▶ What is required
For the records below, print the lines from the line with "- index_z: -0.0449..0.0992" through the line with "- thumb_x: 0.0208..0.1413" exactly as written; include both end lines and exclude the rest.

▶ Dataset entries

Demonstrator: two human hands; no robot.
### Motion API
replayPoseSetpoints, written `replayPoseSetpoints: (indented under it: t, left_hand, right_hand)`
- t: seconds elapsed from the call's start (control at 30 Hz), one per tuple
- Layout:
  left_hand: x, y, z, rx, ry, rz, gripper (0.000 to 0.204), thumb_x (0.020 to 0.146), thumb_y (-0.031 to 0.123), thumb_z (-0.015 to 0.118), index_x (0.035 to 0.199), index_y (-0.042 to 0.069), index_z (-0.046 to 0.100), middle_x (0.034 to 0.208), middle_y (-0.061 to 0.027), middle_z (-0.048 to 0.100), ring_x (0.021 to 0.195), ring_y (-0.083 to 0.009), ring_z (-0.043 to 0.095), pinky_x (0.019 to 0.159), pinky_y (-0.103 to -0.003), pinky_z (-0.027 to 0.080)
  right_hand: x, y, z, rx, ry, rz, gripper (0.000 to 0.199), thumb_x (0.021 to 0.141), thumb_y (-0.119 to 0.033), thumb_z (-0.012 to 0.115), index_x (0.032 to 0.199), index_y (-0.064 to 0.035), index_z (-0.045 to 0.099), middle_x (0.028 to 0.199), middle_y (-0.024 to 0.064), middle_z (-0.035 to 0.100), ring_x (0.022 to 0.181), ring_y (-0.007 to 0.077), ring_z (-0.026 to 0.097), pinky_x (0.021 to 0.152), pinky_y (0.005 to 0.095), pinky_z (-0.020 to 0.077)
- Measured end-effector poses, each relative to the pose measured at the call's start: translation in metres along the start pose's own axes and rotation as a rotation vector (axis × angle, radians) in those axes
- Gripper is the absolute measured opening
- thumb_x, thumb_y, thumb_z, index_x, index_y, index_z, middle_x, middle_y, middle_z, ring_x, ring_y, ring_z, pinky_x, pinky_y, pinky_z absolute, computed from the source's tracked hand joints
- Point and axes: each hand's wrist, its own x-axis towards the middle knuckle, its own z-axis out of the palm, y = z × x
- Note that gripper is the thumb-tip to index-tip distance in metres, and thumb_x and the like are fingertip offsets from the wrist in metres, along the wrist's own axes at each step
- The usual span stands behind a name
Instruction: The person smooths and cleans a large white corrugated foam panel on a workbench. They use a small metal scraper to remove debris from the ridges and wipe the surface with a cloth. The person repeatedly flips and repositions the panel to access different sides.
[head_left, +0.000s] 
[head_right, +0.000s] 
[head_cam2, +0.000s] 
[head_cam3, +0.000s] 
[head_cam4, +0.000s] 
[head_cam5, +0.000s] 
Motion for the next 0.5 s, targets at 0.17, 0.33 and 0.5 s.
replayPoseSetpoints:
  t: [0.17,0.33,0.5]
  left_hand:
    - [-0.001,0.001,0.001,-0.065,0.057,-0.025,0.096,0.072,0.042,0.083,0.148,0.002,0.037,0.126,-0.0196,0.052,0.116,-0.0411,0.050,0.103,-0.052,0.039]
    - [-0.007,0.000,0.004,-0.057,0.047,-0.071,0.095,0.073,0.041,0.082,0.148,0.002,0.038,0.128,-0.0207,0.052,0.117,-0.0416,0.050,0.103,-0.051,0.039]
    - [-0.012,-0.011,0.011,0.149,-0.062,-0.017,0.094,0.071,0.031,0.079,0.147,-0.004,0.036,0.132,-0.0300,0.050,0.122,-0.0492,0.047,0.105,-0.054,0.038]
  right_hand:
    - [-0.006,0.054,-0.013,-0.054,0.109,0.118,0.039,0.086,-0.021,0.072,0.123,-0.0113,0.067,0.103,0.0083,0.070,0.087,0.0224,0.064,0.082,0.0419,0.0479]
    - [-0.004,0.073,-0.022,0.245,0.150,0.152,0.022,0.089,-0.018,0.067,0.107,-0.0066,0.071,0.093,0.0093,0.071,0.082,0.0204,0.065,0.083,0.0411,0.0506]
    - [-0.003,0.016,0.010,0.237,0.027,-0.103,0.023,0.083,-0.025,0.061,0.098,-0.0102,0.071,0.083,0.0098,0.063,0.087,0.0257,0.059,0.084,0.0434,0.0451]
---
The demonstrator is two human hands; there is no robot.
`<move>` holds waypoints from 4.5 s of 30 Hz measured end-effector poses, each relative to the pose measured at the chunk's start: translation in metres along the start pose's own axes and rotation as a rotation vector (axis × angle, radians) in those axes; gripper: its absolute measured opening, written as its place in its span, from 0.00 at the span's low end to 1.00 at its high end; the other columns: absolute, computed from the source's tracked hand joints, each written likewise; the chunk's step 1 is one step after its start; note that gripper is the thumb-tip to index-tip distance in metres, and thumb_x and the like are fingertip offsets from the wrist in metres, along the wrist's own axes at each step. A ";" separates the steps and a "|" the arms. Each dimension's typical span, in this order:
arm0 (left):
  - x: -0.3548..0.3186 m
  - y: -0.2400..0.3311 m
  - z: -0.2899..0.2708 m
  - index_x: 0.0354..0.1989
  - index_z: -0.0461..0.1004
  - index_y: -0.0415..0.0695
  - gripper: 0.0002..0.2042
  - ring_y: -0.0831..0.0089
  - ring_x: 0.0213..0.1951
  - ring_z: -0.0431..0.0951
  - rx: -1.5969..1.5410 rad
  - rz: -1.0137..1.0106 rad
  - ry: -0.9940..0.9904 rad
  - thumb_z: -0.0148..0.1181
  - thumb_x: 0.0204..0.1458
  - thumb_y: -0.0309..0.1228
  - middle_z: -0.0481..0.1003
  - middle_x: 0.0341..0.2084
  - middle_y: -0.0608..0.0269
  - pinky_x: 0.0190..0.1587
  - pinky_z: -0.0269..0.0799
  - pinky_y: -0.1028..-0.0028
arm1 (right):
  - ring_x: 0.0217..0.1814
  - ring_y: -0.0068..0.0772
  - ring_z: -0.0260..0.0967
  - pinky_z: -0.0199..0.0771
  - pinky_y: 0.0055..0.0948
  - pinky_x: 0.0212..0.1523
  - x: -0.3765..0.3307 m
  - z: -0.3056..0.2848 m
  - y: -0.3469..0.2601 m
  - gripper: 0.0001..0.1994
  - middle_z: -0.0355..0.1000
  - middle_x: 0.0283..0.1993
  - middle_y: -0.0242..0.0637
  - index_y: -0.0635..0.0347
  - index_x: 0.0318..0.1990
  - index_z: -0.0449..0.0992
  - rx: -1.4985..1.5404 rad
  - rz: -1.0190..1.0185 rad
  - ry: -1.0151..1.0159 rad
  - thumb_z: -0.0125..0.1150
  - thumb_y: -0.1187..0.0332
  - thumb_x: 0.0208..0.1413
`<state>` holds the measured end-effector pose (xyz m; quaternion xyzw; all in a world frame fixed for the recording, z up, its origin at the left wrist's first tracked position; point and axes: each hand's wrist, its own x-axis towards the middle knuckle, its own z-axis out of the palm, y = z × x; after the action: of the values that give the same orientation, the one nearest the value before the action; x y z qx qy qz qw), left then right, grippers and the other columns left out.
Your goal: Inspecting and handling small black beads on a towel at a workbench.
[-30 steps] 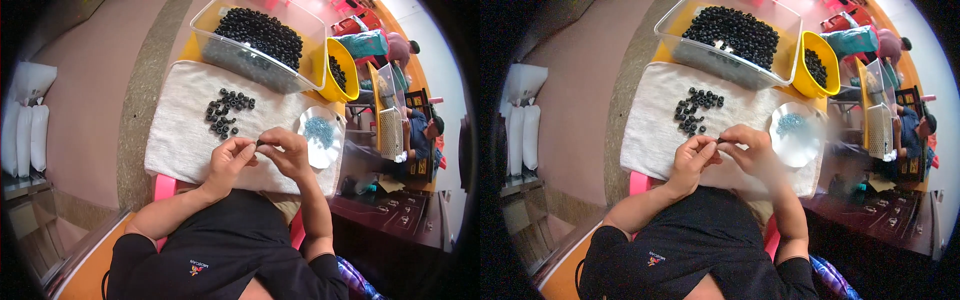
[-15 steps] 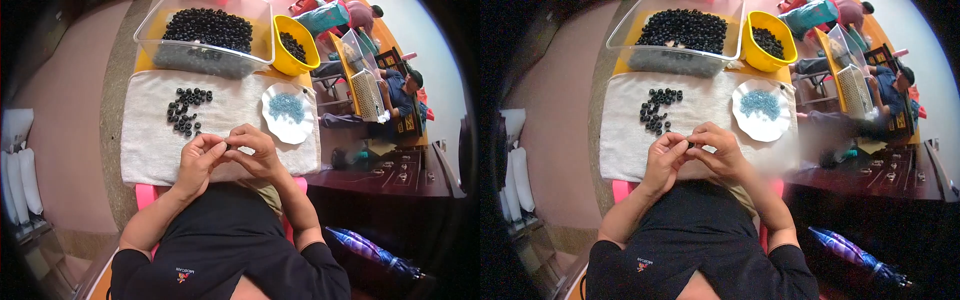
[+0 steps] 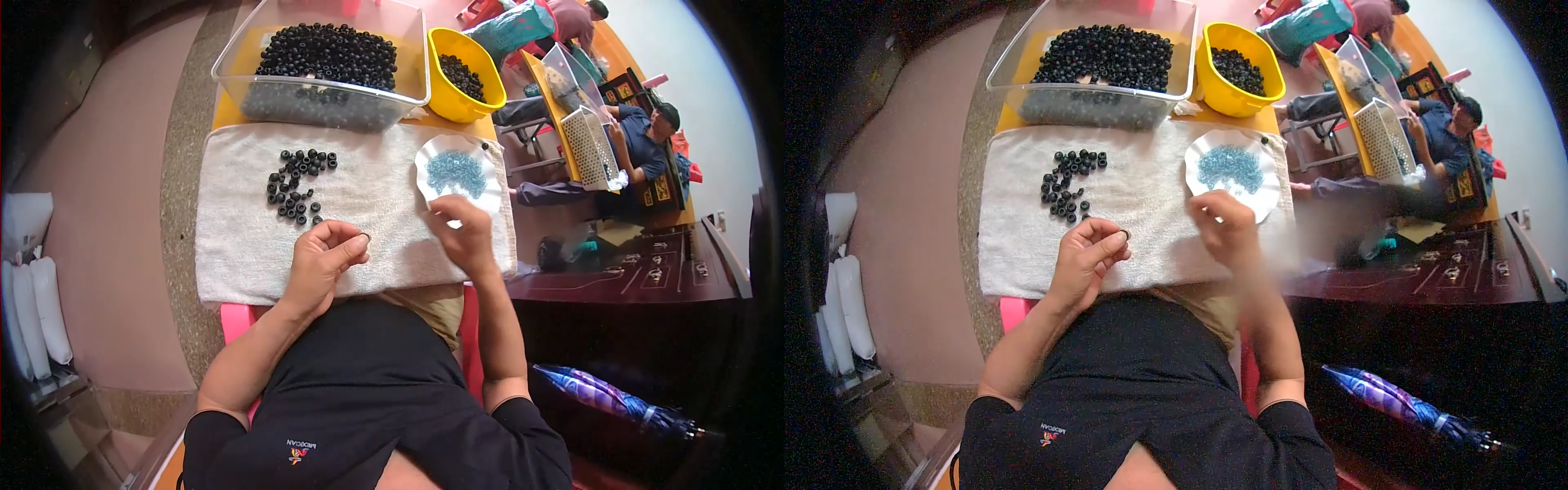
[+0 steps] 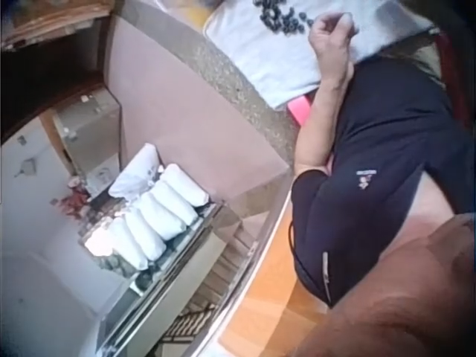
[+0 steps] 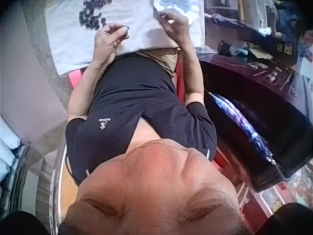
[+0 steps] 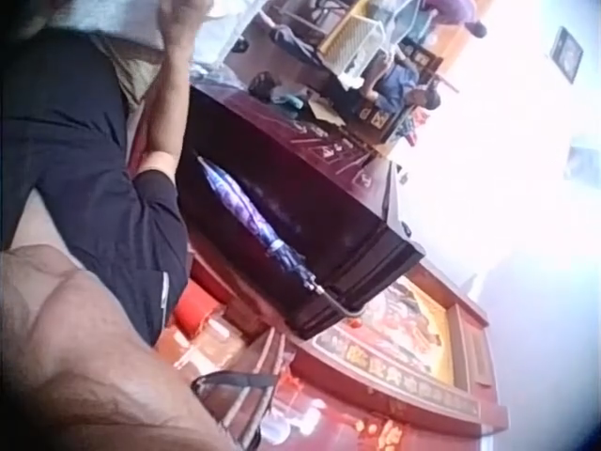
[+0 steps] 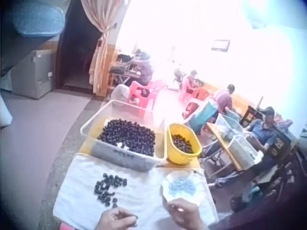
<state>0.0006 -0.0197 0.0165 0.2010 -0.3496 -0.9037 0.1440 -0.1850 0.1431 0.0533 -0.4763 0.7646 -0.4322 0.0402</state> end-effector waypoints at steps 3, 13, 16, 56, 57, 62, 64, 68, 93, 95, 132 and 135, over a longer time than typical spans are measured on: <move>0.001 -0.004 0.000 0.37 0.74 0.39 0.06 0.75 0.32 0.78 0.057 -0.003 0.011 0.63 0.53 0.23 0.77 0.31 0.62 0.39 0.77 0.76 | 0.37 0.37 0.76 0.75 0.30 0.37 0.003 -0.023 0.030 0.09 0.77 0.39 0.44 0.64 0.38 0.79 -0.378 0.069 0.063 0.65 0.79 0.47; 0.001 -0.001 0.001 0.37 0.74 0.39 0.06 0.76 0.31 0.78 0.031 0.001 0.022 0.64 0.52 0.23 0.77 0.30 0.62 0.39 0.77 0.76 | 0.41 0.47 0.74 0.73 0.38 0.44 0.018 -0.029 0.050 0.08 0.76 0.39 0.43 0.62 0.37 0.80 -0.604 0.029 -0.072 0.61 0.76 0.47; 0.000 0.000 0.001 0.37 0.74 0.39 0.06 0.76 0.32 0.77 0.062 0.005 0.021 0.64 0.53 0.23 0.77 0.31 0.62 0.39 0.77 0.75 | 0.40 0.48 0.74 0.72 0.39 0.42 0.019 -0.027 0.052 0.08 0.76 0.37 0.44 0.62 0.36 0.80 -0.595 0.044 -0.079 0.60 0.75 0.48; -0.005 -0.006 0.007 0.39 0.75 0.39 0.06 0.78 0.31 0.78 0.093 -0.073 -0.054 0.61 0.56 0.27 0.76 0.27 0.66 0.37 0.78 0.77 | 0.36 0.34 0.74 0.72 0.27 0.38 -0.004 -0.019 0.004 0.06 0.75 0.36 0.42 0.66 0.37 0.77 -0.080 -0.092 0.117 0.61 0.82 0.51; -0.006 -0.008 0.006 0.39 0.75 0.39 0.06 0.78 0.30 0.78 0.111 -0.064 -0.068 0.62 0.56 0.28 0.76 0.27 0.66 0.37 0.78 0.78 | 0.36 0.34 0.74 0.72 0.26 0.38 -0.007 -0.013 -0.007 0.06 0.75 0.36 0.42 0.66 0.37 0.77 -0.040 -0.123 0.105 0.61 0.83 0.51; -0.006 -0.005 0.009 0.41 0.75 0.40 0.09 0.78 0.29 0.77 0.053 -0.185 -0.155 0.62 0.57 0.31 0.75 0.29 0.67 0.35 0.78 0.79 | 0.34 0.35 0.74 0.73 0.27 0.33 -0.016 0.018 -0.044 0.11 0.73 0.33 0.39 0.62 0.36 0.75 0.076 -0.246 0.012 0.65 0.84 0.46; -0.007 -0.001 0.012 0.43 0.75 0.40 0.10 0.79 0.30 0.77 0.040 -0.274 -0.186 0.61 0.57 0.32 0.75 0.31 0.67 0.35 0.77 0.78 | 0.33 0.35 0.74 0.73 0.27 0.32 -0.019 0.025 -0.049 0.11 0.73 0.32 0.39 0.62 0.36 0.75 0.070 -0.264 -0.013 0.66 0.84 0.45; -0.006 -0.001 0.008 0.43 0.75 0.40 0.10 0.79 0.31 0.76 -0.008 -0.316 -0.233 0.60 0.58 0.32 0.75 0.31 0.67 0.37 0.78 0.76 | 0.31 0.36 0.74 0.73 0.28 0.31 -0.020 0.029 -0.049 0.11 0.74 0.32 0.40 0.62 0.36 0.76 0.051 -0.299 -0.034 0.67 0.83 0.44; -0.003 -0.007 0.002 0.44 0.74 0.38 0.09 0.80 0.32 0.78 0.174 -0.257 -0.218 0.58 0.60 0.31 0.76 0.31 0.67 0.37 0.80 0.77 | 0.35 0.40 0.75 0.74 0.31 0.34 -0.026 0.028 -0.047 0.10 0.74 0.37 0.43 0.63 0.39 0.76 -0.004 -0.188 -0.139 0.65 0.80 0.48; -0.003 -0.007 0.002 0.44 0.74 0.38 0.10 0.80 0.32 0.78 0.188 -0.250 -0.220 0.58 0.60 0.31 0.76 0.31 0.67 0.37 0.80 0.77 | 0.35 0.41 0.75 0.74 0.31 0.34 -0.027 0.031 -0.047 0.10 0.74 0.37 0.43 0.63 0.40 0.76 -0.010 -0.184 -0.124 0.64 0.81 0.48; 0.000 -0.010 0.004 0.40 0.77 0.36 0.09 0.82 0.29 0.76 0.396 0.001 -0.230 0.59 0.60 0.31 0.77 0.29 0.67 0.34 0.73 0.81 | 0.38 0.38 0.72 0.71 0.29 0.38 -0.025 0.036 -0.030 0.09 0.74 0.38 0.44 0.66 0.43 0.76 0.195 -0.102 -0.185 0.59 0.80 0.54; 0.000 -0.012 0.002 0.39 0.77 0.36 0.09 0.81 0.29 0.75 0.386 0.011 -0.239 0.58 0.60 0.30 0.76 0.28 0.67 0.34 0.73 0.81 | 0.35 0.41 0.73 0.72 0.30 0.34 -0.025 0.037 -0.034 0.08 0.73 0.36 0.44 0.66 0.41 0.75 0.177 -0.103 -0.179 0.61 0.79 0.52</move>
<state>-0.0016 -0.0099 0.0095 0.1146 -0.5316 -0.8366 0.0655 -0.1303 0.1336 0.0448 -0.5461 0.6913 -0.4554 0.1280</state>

▶ Answer to the exercise
  - index_z: -0.0449..0.0992
  - rx: -1.4985..1.5404 rad
  - rz: -1.0190..1.0185 rad
  - ry: -1.0151..1.0159 rad
  - thumb_z: -0.0125..0.1150
  - thumb_y: -0.1187..0.0332
  - thumb_x: 0.0208..0.1413

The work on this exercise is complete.